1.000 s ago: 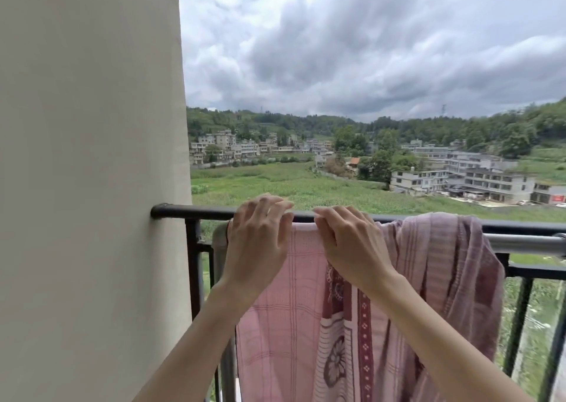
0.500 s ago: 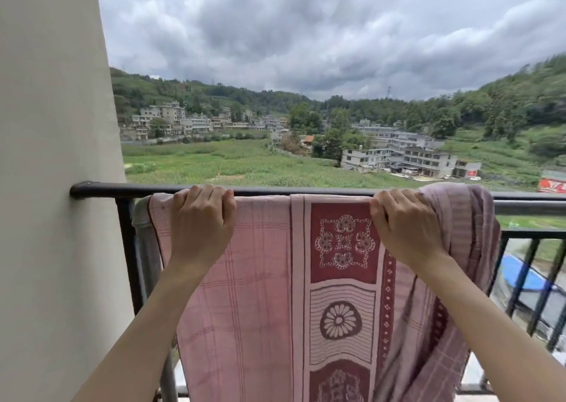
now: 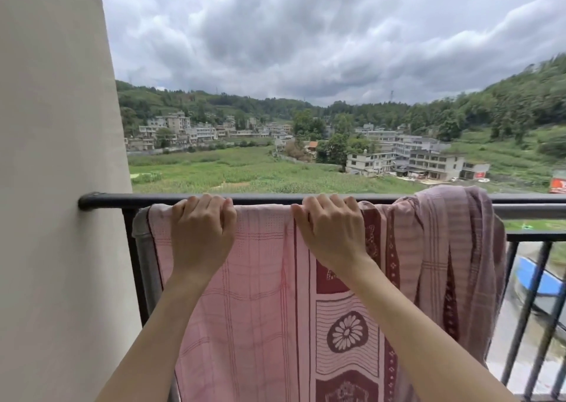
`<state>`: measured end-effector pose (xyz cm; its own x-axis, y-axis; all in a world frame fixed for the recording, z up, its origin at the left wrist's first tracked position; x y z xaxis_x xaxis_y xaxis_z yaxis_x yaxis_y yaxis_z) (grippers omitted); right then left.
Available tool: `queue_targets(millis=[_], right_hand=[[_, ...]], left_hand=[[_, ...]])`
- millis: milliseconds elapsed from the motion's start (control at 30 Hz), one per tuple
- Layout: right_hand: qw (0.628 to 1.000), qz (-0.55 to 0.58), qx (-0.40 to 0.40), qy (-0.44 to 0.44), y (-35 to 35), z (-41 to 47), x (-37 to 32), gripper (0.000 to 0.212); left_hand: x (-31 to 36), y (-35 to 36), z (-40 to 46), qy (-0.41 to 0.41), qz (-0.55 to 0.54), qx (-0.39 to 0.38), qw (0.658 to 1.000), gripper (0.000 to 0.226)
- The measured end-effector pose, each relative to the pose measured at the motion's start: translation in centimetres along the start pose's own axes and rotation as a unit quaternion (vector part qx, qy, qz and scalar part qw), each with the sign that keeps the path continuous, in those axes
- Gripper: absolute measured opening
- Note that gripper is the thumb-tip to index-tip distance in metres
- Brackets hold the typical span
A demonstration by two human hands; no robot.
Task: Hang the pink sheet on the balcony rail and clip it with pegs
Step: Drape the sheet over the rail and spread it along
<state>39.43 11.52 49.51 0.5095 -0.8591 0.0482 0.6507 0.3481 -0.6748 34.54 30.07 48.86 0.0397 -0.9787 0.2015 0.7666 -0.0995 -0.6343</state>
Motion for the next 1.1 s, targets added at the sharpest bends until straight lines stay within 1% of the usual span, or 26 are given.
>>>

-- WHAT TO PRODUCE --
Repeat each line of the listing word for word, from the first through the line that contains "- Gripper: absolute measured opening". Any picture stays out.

-- RESULT FOR THIS TASK --
1.000 s ago: 
0.500 s ago: 
now: 
`<state>`: measured end-effector pose (xyz cm; its own x-axis, y-axis; all in a world frame fixed for the recording, z up, its origin at the left wrist's first tracked position; x y z xaxis_x xaxis_y xaxis_z yaxis_x yaxis_y yaxis_z) (grippers omitted); right then left.
Available tool: `queue_targets(millis=[_], right_hand=[[_, ...]], left_hand=[[_, ...]])`
- millis: milliseconds elapsed from the motion's start (control at 30 Hz), one per tuple
- Layout: right_hand: qw (0.628 to 1.000), qz (-0.55 to 0.58), qx (-0.40 to 0.40), qy (-0.44 to 0.44), y (-35 to 35), z (-41 to 47), x (-37 to 32), gripper (0.000 to 0.212); left_hand: x (-31 to 36), y (-35 to 36), z (-40 to 46), qy (-0.41 to 0.41), qz (-0.55 to 0.54), qx (-0.39 to 0.38), qw (0.658 to 1.000), gripper (0.000 to 0.226)
- The measured end-effector pose, each relative to the pose measured at the motion's start: translation in centimetres along the start pose's own axes and rotation as a unit quaternion (vector part qx, qy, qz and scalar part qw), each with the sign that keeps the path continuous, in those axes
- Gripper: absolute measured opening

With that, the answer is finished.